The Sciatic Nerve and Inflammation Aspects
The sciatic nerve is the thickest (approximately as thick as the index finger) and the longest-running nerve in the body. It comprises five nerve roots: two of these nerve roots originate from the lumbar spine (lower back). Remaining three from the sacrum (the final section of the spinal column, above the tailbone). These five roots combine and branch out into a right and left sciatic nerve.
Each sciatic nerve runs through parallel side of the hips, through the buttocks and down the legs, and ends just below the knees. In this region, the sciatic nerve splits into small nerves that run down to the feet and toes..
Common Causes of Sciatica
The following spinal conditions may cause sciatica:
- Lumbar herniated disc: It is scientifically proven that a herniated lumbar disc compresses one or more spinal (sciatic) nerve roots between L4 and S3 vertebrae. The herniated lumbar spine may cause sciatica in one or both sides of the hip causing symptoms in one or both sides, the latter being relatively rare, called bilateral sciatica. There are two main ways in which the herniated discs cause sciatica:
- Direct compression happens when a lumbar disc bulges or leaks its soft inner material through the fibrous outer core and directly presses against the nerve.
- Chemical inflammation occurs due to release of the acidic hyaluronan to cause irritation and inflammation in the area around the sciatic nerve.
- Degeneration: Degenerating joints in the lumbar spine can cause inflammation of the synovial tissue or abnormal bone growths. Such abnormal growths cause compression of one or more nerve roots of the sciatic nerve. Degenerated spinal discs may also secrete proinflammatory substances, leading to sciatica.

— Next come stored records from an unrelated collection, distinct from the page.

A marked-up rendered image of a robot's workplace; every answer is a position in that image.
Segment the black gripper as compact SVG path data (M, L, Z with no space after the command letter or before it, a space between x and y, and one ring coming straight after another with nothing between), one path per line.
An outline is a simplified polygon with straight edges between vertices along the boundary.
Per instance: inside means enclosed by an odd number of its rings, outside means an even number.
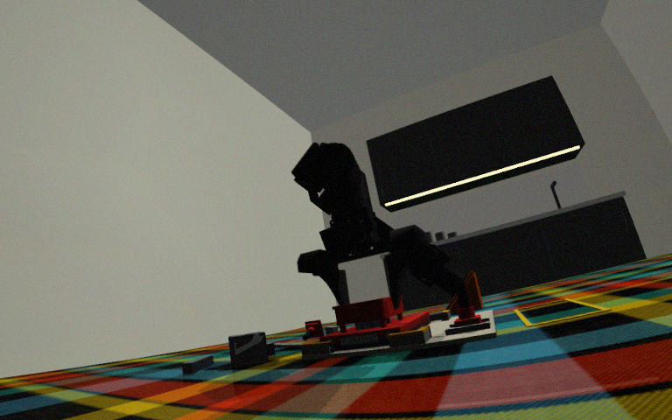
M332 220L338 218L339 223L349 221L352 219L351 212L365 206L369 206L376 219L371 201L357 199L337 205L333 209L334 213L331 213ZM338 264L389 252L390 254L384 257L389 270L391 297L394 307L400 307L403 279L409 259L415 257L413 251L427 249L430 246L427 235L416 225L391 230L389 238L382 241L378 237L377 229L373 230L373 234L375 242L364 240L359 245L342 248L339 255L328 255L325 250L321 249L301 254L297 259L298 272L312 273L314 276L321 277L332 291L339 306L350 305L346 270L339 269ZM371 249L372 247L374 249Z

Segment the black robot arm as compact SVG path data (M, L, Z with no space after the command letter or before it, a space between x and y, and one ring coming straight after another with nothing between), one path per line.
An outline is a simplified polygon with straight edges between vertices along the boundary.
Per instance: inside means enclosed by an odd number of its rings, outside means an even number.
M341 203L371 201L366 174L343 143L321 143L320 146L312 143L291 173L293 180L308 191L310 201L329 215ZM339 255L341 249L359 245L364 240L375 242L373 230L377 229L381 241L388 239L394 230L378 217L375 219L369 206L354 210L351 215L352 219L343 223L338 218L330 220L331 227L319 232L328 255ZM469 273L465 275L454 269L447 264L449 254L435 244L429 245L412 252L415 257L409 259L408 272L429 288L435 284L453 298L457 293L455 283L464 282Z

- Lumbar spinal stenosis: Spinal stenosis causes narrowing of the spinal canal. People over the age of 60 are most likely to develop it.
- Spondylolisthesis: Spondylolisthesis is a stress-induced fracture that causes one vertebral body to slip forward on another. Hypothetically speaking, if the last lumbar vertebra slips over the first sacral vertebra, it may cause sciatica due to nerve compression. Spondylolisthesis is one of the causes of bilateral sciatica and affects younger adults more than older adults.
Signs and Symptoms of Sciatica
Along the large sciatic nerve’s course, sciatica manifests as pain and fatigue. One or more of the following features characterize sciatica:
- Pain starts from the buttocks or the lower back. Extends to the entire leg and even the feet.
- Numbness caused along with excruciating pain in the legs
- One-sided symptoms in cases of unilateral (single-legged) sciatica where one leg feels heavier than the other and makes it difficult to move
- Posture issues arising due to pain in the lower back causing difficulty in bending, twisting the spine, lying down, walking, and other basic daily movements of the body.
Treatment of Sciatica
- Medication: A range of over-the-counter drugs such as ibuprofen and aspirin (non-steroidal anti-inflammatory drugs) may provide temporary, symptomatic relief from pain. Acetaminophen and corticosteroids is for the inflammatory response is higher. Even more severe cases may require epidural injections and opioids to reduce inflammation locally around the sciatic nerve roots.
- Physiotherapy: Massaging the inflamed and affected areas, applying hot packs, and compressing the affected areas may also relieve some pain by improving blood circulation. Physical exercise releases endorphins that work wonders in reducing pain as well.
Surgical procedures: Microdiscectomy and laminectomy are two common surgical procedures to treat sciatica. However, these surgeries are only prescribed by specialists after every other form of Sciatica Pain Treatment has been unsuccessful in relieving symptoms. It is important to remember that surgery can only reduce the pressure on the nerve roots.
- Sciatica Rehab: Following spinal surgery, there are often activity restrictions. The purpose of physical therapy is to prevent injury and strengthen the back. Ultimately, one hopes to return to their usual activities.
- Almost all individuals who undergo surgery report relief of symptoms. In the long run, there is still a chance for the pain to return one in every 20 times.
Pressure on the sciatic nerve roots causes Sciatica. Which cause pain around the lower back, thighs and legs. Some cases may heal on their own, but in case it causes severe symptoms, please consult your physiotherapist or a neuro-specialist for expert opinion and treatment.